DESCRIPTION OF THE TASK: Every single entry must be reproduced precisely.

(Records from a collection)

****************

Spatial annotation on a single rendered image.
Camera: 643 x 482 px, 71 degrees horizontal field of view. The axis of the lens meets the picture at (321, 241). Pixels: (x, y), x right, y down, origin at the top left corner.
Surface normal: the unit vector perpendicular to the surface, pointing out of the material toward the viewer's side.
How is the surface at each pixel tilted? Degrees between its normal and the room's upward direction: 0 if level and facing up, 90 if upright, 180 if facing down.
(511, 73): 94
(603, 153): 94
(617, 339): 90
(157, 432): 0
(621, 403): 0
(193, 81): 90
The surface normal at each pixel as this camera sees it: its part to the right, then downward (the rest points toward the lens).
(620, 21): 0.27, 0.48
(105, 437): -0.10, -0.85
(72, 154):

****************

REPLY:
Spatial annotation on a single rendered image.
Camera: 643 x 482 px, 71 degrees horizontal field of view. The axis of the lens meets the picture at (321, 241). Pixels: (x, y), x right, y down, origin at the top left corner.
Surface normal: the unit vector perpendicular to the surface, pointing out of the material toward the viewer's side.
How is the surface at each pixel tilted? Degrees between its normal and the room's upward direction: 0 if level and facing up, 90 if upright, 180 if facing down.
(511, 73): 94
(603, 153): 94
(617, 339): 90
(157, 432): 0
(621, 403): 0
(193, 81): 90
The surface normal at each pixel as this camera sees it: its part to the right, then downward (the rest points toward the lens).
(620, 21): 0.27, 0.48
(105, 437): -0.10, -0.85
(72, 154):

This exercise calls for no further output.